## Problem description:
From the data underneath, reproduce exactly the stretch that begins at the line with "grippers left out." and ends after the line with "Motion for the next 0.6".

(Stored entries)
================

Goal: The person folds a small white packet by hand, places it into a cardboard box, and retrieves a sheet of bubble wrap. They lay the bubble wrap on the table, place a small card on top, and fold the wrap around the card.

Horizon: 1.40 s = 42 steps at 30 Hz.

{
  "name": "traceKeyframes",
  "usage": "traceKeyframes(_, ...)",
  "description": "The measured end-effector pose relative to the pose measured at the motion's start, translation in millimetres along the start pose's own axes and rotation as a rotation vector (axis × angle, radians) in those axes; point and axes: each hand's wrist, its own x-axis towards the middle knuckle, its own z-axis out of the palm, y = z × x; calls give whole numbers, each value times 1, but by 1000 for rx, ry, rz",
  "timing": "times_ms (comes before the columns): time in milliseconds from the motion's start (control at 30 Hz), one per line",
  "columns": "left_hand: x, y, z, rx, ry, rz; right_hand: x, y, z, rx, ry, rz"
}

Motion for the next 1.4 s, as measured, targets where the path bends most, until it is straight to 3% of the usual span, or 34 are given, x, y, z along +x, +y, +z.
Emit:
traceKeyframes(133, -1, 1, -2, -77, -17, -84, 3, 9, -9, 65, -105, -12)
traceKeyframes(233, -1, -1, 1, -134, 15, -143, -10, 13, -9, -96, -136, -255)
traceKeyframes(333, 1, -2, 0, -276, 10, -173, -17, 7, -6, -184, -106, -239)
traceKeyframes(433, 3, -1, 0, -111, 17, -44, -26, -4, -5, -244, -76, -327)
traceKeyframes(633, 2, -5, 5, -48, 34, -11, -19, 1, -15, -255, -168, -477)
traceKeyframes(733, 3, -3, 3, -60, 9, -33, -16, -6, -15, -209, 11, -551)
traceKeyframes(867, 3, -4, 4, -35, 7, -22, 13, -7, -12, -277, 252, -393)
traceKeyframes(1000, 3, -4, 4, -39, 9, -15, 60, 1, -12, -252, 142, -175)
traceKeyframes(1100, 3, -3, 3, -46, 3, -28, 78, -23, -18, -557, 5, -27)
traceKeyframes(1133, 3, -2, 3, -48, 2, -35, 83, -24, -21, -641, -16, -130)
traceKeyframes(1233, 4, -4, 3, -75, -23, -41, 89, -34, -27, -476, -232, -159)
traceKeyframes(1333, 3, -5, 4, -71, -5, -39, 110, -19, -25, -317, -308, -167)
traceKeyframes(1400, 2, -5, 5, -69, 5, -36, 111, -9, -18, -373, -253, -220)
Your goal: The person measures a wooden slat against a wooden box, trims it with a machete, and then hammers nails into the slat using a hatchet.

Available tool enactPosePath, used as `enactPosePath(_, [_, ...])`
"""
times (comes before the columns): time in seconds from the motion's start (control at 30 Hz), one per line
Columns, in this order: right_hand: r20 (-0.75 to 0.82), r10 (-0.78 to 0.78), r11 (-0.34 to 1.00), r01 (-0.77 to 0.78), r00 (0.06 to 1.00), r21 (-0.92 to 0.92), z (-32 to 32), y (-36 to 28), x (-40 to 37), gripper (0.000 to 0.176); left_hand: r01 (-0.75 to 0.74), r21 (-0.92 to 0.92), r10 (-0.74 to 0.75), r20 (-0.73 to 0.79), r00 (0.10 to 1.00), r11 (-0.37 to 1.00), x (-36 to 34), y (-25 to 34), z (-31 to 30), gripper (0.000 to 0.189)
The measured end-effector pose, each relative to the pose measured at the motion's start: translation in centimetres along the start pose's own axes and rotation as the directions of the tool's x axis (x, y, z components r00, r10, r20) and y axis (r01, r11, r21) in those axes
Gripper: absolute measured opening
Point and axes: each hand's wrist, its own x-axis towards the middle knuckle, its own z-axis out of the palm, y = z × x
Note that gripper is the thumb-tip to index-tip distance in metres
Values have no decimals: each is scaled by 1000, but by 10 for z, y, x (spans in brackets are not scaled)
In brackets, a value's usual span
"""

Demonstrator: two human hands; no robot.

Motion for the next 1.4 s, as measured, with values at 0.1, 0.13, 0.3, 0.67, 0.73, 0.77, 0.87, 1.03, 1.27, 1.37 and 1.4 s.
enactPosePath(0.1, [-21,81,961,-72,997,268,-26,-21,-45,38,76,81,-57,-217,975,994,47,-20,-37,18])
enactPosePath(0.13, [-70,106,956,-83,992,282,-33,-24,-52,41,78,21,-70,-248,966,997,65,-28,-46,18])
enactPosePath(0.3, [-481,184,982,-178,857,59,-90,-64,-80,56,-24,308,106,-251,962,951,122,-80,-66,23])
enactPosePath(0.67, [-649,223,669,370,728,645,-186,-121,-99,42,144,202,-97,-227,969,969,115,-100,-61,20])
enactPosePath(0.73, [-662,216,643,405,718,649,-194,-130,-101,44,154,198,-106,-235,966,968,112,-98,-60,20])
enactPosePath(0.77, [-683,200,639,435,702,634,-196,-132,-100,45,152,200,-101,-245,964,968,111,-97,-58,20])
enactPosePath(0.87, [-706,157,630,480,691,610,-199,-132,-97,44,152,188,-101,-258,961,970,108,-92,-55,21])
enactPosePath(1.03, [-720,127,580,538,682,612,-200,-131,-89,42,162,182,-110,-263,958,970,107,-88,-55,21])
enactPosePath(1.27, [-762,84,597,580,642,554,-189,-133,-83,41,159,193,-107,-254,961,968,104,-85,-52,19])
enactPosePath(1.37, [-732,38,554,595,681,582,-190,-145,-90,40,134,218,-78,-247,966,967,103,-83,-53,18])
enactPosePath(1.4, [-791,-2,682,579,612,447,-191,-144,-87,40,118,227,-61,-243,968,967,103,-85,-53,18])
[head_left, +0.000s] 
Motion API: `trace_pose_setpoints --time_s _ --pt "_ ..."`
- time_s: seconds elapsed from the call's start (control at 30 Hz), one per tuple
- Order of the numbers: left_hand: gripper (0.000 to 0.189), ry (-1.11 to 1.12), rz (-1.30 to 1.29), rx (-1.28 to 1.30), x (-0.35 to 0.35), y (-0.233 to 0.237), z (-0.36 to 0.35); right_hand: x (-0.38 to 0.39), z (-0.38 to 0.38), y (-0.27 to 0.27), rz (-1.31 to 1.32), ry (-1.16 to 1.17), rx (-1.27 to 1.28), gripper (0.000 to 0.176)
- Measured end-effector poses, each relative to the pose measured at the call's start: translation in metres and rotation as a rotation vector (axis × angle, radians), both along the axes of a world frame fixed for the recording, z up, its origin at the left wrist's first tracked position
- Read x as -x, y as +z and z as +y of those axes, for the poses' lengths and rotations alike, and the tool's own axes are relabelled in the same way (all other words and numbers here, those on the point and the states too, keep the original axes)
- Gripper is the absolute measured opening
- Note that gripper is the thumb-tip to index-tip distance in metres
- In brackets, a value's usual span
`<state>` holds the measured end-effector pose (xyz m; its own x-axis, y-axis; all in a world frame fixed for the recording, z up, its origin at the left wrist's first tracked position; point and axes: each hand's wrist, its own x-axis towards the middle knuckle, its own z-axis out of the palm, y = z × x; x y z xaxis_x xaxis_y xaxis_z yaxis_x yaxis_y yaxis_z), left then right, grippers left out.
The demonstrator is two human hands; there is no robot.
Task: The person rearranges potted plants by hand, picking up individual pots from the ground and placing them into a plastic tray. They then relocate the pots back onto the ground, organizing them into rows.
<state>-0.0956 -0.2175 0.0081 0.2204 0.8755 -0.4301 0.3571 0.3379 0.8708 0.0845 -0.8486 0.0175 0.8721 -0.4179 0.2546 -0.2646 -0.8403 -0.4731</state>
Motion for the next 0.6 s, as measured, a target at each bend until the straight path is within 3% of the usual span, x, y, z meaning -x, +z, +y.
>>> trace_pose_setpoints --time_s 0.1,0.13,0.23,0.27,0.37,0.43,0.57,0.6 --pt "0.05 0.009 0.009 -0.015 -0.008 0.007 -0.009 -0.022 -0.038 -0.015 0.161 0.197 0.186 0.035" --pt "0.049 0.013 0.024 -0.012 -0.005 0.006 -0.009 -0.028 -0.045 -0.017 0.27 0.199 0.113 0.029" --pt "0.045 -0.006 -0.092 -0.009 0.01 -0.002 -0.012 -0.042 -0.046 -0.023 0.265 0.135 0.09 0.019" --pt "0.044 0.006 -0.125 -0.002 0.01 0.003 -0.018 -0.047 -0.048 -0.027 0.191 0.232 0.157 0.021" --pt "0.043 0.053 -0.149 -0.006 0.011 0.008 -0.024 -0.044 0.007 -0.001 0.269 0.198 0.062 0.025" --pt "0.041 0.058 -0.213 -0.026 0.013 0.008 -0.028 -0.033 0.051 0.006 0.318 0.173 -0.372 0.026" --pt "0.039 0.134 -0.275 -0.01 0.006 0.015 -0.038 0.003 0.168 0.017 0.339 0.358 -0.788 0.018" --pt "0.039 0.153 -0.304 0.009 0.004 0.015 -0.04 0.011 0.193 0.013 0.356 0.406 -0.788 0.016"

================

## Solved exercise:
`<state>` holds the measured end-effector pose (xyz m; its own x-axis, y-axis; all in a world frame fixed for the recording, z up, its origin at the left wrist's first tracked position; point and axes: each hand's wrist, its own x-axis towards the middle knuckle, its own z-axis out of the palm, y = z × x; x y z xaxis_x xaxis_y xaxis_z yaxis_x yaxis_y yaxis_z), left then right, grippers left out.
The demonstrator is two human hands; there is no robot.
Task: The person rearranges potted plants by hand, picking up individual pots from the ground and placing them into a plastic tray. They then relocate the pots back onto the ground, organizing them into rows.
<state>-0.0956 -0.2175 0.0081 0.2204 0.8755 -0.4301 0.3571 0.3379 0.8708 0.0845 -0.8486 0.0175 0.8721 -0.4179 0.2546 -0.2646 -0.8403 -0.4731</state>
Motion for the next 0.6 s, as measured, a target at each bend until the straight path is within 3% of the usual span, x, y, z meaning -x, +z, +y.

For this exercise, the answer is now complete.